Your quote at the top of your post about the memories is so true and a blessing to me today. My mother died Dec. 6 and I am so thankful for all the good memories. A post full of real life and wisdom. Thanks. Stay warm and have a blessed weekend!

Mom said...

Life is a fragile thing. Knowing we are loved is the greatest of gifts.
Sue

Anonymous said...

Hmm, seems his friend would have appreciated a card MORE from your hubby. Don't take on guilt like that, dear. In the scope of things, it will be ok. And it was not so long since he saw his friend too. It is true we need to act on things when we are impressed to do them. Was it you who was impressed or him?? Hmmm....
(Buy a number of such cards to have on hand for such ocassions...sure has saved us countless extra trips to town to have some on hand. Especially when they are on sale or a good price.) We are in the "saying goodbye" age now...and it is not easy. One of my friends called last week saying she might be on her way out...but she recovered. But one day that day will come...I sent her flowers this week, just because.
Blessings and sympathy in your loss.

Margaret said...

Very hard situation, but your hubby could have and should have sent a card himself, if it meant so much to him. I would still have regrets though; it's how I am!

Unknown said...

Hugs to you as well, Miss Kris! Thank you for your sweet words. I'm doing the best I can to not get discouraged but the prayers are helping me out, bigtime.

So sorry to hear about your hubby's dear friend.
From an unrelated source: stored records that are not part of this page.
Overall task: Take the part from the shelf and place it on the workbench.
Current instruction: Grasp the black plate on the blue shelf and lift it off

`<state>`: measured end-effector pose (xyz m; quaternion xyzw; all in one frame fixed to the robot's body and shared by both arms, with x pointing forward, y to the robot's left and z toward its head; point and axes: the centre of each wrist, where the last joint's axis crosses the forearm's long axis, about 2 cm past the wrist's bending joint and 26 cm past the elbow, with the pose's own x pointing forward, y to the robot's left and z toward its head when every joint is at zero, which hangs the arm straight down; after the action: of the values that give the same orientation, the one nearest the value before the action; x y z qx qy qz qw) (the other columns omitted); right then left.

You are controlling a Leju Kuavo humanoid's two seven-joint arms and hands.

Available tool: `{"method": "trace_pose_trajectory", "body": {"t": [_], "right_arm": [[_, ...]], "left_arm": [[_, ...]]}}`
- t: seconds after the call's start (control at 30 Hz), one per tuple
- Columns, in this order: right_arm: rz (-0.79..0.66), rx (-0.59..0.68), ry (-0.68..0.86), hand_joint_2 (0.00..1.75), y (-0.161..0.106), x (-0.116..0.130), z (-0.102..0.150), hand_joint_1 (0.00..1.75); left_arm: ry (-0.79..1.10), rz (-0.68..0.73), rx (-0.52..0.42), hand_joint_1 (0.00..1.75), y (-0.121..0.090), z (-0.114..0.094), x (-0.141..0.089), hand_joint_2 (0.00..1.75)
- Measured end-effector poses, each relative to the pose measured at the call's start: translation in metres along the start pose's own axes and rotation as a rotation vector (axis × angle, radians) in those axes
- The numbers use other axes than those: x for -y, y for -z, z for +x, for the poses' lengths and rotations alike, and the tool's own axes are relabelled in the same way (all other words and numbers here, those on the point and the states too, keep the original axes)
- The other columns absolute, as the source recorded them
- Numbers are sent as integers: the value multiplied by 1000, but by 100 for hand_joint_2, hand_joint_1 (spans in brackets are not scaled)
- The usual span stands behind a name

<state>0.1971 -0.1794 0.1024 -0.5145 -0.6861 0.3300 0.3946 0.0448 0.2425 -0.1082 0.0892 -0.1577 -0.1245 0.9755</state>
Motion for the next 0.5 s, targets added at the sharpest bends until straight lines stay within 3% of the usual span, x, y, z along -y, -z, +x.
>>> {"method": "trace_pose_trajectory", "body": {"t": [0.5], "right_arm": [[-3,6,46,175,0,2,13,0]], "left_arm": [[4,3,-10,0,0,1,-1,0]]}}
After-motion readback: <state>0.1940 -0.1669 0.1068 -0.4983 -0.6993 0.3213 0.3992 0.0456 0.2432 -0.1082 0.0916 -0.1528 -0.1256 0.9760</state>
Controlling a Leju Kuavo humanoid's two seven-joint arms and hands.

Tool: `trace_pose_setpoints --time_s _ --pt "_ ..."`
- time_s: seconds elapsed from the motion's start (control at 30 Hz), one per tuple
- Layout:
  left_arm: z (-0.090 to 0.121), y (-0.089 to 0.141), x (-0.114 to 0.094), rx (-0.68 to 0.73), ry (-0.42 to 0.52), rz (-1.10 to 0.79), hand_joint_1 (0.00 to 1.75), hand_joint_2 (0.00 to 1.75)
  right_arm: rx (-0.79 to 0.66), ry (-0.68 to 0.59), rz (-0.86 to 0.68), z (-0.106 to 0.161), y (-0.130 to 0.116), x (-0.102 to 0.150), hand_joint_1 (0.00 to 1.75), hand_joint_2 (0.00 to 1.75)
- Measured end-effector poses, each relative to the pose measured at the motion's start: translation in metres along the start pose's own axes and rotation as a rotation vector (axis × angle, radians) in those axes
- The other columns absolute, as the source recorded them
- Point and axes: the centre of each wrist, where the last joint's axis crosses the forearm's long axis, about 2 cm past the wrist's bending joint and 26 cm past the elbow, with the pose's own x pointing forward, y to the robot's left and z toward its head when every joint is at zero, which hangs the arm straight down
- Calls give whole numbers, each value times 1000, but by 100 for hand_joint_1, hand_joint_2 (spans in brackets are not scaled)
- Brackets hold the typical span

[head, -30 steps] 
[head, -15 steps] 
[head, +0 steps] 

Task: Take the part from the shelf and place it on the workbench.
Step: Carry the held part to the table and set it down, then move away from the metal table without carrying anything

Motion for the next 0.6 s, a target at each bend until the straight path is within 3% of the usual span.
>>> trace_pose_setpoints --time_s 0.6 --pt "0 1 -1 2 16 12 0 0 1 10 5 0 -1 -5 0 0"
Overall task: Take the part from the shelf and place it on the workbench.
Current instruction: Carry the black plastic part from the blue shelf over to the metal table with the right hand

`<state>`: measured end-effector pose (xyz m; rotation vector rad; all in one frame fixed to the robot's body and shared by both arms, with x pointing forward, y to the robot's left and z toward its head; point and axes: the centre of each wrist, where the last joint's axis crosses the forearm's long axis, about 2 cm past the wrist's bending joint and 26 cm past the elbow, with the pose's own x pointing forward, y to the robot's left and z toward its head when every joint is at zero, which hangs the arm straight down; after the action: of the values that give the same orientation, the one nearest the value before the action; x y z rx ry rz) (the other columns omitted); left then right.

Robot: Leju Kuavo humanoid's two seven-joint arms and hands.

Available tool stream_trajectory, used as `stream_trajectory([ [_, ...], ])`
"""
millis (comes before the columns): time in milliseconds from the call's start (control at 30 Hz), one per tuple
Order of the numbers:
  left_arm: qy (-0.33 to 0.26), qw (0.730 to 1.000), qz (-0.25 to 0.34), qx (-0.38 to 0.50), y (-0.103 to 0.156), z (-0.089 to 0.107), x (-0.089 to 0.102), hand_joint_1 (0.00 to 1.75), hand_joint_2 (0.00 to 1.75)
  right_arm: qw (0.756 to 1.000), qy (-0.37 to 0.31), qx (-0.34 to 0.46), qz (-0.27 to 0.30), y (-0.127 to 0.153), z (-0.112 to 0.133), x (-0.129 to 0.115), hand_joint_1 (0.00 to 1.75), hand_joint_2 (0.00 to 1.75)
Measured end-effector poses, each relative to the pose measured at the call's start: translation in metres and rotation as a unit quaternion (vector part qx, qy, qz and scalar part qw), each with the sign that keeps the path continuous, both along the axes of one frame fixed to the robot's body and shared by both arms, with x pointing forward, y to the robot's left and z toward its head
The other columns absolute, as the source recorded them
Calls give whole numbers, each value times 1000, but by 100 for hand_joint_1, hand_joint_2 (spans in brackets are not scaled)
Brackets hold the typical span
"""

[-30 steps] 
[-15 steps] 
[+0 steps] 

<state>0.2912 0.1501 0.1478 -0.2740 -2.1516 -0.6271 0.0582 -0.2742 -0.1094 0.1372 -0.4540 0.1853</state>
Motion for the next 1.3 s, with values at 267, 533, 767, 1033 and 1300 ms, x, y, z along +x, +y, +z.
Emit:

The memories that they shared together are worth way more than the stamp that would be placed on a card. No need to regret. I pray for comfort for your dh. So tough to lose someone unexpectedly. Take care!

MissKris said...

I think that's the reason why the card request got shuffled to the side in the busyness of life. Before we moved here I had boxes of all kinds of cards from Dayspring. Then, in the move they got put away in one of the packing bins/boxes and I haven't unearthed them yet. Otherwise, sending the card off wouldn't have been a problem. Needless to say, I sat down at the computer yesterday and ordered several new boxes! :-) And don't be too hard on Dear Hubby. He comes from an old-fashioned family where cards were a 'woman' thing. I've just gone along with it thru the years. One of those marital compromises.

Pam said...

So sorry for the loss of your husband's friend. What a shock. I completely understand why you feel the way you do about the card. I'm the card buyer/sender in my family, too, and I can easily imagine the same thing happening to me. I love the idea of having a stock pile of cards on hand. I definitely should do that. As it is, I have to run out tomorrow and buy three cards for birthdays this week. It would be a lot easier if I just had a stash here. I think I'll stock up tomorrow. Hugs to you my friend. And condolences to your dear hubby.

Judy said...

Oh Kris. I am sooo sorry.

Anita said...

It's not "the card" for either one of you. It just symbolizes the grief, frustration, fear and other emotions that your dear friend's death has prompted.

Those male/female roles and expectations can be rough. :) When the dust settles, perhaps the two of you can express your feelings more calmly.

I'm sorry about G. He sounds like he was a good man.